[Stored records]
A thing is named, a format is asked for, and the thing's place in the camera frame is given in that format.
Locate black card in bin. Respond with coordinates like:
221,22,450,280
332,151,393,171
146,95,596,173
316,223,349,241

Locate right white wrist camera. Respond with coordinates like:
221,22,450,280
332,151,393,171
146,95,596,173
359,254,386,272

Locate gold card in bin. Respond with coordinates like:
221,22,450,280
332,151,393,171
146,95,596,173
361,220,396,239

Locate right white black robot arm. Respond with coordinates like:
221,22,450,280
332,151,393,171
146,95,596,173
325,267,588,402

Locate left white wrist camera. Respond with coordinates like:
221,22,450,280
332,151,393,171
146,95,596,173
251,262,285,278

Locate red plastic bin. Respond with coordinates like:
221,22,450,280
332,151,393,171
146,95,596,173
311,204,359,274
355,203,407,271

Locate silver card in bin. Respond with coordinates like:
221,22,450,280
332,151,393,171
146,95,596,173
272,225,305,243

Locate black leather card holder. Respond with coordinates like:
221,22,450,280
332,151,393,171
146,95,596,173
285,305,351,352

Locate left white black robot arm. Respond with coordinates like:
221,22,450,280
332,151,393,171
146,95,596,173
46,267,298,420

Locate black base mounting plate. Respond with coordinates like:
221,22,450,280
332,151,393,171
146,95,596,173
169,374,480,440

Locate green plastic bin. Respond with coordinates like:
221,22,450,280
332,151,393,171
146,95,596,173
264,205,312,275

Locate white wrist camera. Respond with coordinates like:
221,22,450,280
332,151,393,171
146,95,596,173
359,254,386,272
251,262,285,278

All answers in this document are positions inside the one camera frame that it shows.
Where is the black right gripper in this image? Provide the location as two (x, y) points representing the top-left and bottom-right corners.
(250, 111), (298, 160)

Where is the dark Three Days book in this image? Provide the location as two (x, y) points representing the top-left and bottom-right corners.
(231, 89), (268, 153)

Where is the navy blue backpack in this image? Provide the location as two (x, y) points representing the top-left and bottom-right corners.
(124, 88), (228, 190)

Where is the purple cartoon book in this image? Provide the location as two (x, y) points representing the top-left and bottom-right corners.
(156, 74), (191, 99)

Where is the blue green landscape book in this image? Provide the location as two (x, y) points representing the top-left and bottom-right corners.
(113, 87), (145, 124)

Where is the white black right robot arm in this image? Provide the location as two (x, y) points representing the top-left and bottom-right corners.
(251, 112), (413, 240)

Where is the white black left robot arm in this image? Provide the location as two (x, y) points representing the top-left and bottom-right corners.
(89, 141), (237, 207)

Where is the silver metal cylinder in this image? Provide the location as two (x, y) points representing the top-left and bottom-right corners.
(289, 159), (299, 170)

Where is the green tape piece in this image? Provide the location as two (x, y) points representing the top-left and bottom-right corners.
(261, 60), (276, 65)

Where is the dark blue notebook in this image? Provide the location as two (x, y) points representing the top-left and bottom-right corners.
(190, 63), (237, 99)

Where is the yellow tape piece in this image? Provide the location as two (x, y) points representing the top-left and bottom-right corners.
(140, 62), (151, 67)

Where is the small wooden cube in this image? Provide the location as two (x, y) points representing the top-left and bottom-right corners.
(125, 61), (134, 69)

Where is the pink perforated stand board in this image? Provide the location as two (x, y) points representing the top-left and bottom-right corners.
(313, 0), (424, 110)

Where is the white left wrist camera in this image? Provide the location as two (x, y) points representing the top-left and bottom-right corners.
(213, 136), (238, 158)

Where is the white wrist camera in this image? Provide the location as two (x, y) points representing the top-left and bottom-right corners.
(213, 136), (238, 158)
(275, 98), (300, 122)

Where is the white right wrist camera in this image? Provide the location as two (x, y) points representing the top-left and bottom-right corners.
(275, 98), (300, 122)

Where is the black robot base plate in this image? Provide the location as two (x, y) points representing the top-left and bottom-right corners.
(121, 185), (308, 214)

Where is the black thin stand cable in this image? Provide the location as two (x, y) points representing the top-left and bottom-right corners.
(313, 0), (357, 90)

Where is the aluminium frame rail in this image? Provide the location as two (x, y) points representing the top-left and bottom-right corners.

:: Description of the task ::
In the entries above, find each line with "coordinates" and list it.

:: Reply to the task ::
Locate black card in bin. Respond with coordinates like:
Locate right white wrist camera. Respond with coordinates like:
Locate gold card in bin. Respond with coordinates like:
Locate right white black robot arm. Respond with coordinates like:
Locate left white wrist camera. Respond with coordinates like:
Locate red plastic bin. Respond with coordinates like:
Locate silver card in bin. Respond with coordinates like:
Locate black leather card holder. Respond with coordinates like:
Locate left white black robot arm. Respond with coordinates like:
Locate black base mounting plate. Respond with coordinates like:
Locate green plastic bin. Respond with coordinates like:
Locate white wrist camera. Respond with coordinates like:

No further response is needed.